Usine inaugurée en 1997 par Helmut Kohl et Jacques Chirac

Députée de la circonscription, Nicole Gries-Trisse (La République en marche, LRM) est encore plus explicite : « Les salariés d’Hambach sont les victimes des difficultés de Daimler [outre-Rhin]. J’ai immédiatement alerté l’Elysée afin que des discussions soient engagées avec l’Allemagne. » Le ministre de l’économie et des finances, Bruno Le Maire, a immédiatement appelé le constructeur allemand à « garder toutes les options ouvertes, y compris celle de conserver le site ».

Baptisé « Smartville », ce site avait été inauguré en 1997 par Helmut Kohl et Jacques Chirac. « Cette usine est un site symbolique de la relation industrielle franco-allemande », rappelle d’ailleurs Bruno Le Maire.

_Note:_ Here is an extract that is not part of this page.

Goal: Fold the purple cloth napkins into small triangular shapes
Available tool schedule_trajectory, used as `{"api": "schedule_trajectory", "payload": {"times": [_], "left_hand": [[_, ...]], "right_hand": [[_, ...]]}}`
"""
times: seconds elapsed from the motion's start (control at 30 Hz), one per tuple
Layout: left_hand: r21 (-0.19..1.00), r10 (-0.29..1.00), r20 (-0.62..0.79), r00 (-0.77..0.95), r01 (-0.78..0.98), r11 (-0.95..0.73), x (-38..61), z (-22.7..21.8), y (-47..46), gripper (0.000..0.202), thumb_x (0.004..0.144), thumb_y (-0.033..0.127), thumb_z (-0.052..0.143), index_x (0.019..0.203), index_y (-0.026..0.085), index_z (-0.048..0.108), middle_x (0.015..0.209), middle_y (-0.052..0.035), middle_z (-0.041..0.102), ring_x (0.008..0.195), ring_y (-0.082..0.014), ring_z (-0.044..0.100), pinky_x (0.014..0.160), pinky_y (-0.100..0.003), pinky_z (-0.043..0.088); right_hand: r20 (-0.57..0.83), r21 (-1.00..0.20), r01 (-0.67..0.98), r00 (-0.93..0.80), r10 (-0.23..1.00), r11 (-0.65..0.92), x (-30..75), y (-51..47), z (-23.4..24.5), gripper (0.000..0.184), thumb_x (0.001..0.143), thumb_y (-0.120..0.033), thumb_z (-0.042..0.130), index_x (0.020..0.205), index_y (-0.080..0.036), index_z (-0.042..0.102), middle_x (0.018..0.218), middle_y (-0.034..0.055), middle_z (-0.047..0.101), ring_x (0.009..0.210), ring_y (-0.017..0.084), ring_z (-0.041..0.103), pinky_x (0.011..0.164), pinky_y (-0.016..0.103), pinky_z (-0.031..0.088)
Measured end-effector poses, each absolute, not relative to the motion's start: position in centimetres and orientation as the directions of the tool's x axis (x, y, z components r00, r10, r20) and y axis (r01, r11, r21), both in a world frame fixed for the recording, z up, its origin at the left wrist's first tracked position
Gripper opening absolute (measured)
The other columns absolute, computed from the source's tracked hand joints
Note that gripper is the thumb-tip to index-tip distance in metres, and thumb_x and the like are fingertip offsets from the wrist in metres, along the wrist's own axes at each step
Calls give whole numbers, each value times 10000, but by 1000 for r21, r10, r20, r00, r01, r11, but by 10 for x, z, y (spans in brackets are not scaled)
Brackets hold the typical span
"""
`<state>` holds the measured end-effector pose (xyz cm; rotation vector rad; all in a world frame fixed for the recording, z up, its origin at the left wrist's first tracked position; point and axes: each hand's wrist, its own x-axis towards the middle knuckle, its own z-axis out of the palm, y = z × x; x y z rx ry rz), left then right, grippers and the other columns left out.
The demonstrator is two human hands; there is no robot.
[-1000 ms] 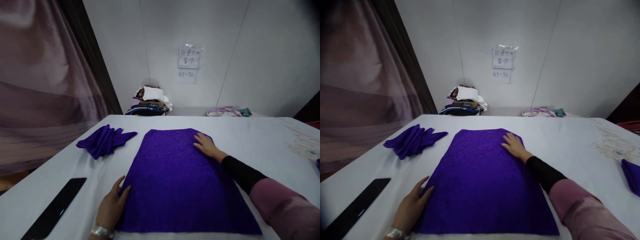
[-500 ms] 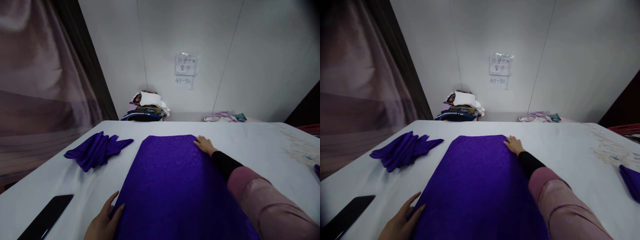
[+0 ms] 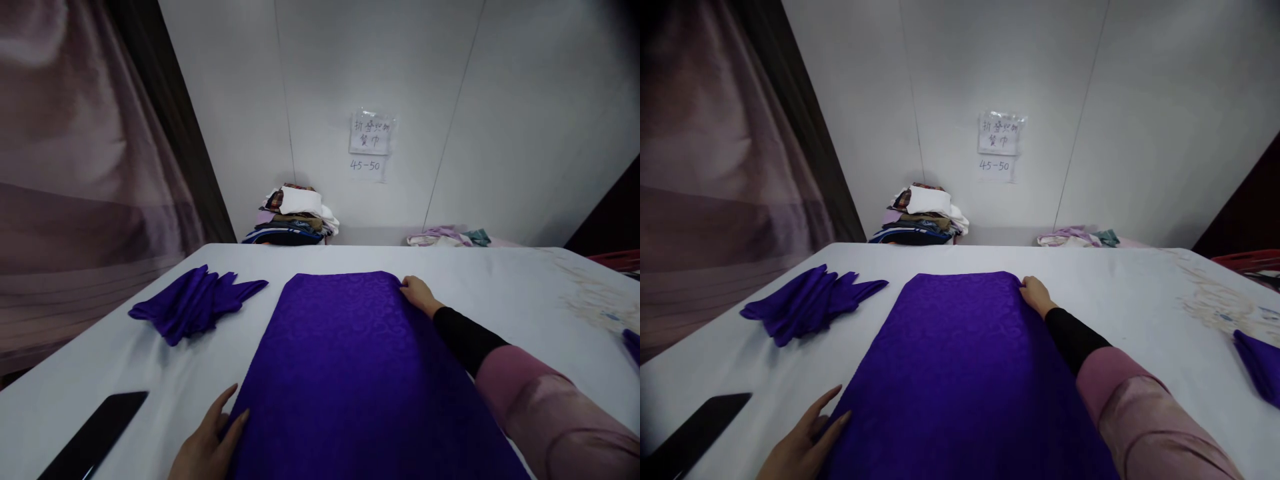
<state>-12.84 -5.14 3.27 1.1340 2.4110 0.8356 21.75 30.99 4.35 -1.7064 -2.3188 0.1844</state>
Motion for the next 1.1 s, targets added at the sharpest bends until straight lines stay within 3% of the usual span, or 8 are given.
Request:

Deux millions de Smart y ont été fabriquées depuis et l’usine s’apprêtait à vivre une reconversion importante puisqu’elle devait cesser la production de Smart pour devenir le site de construction de trois nouveaux modèles Mercedes. La production devait débuter à l’automne, grâce à un investissement de 500 millions d’euros. Ces Mercedes seront finalement fabriquées ailleurs.